부산대학교 도서관

The effects of total ionizing dose (TID) on MOSFETs fabricated in a 22-nm fully depleted silicon-on-insulator (FD-SOI) technology are analyzed. TID causes positive-trapped charge to accumulate in transistor isolation regions [e.g., the buried oxide (BOX)], thereby generating negative TID-induced threshold-voltage shifts $\Delta V_{\mathrm {th}}$ that facilitate nMOSFET turn-on and inhibit pMOSFET turn-on. Back-gate biasing options in the technology can be used to offset the threshold-voltage shifts. Applying a bias to the back gates of MOSFETs in a conventional-well back-gate configuration mitigates TID-induced $\Delta V_{\mathrm {th}}$ in nMOSFETs (where a negative bias is applied to the P-well back-gate), while enhancing the same in pMOSFETs (where a positive bias is applied to the N-well back-gate).
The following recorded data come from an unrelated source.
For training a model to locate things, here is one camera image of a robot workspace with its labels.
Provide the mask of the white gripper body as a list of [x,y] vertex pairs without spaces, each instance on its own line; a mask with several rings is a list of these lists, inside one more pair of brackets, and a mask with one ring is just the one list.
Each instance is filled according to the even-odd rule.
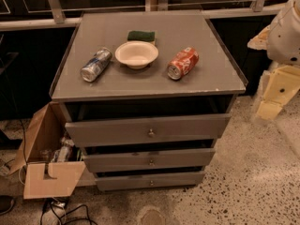
[[300,68],[283,66],[276,68],[269,78],[262,99],[280,106],[286,105],[300,90]]

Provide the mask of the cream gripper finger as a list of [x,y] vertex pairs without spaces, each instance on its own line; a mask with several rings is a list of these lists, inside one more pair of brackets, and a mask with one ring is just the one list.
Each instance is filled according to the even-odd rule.
[[259,105],[257,116],[264,120],[274,120],[281,112],[282,106],[277,103],[262,101]]
[[264,29],[255,37],[253,37],[247,46],[253,50],[266,50],[267,49],[267,39],[270,31],[270,26],[267,25]]

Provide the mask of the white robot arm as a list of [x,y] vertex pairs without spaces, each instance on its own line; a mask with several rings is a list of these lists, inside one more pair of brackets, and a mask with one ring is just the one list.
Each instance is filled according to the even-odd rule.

To mitigate and potentially reverse TID-induced $\Delta V_{\mathrm {th}}$ of both nMOSFETs and pMOSFETs simultaneously, a single back-gate bias can be applied to MOSFETs in a common isolated P-well back-gate configuration. 3-D technology computer-aided design (3-D TCAD) device simulation results of the 22-nm FD-SOI technology confirm the conventional-well circuit-level radiation response and support the effectiveness of using the common isolated P-well back-gate configuration for TID mitigation. These results justify the utility of dynamically tuning back-gate bias according to actively monitored TID-induced $\Delta V_{\mathrm {th}}$ feedback.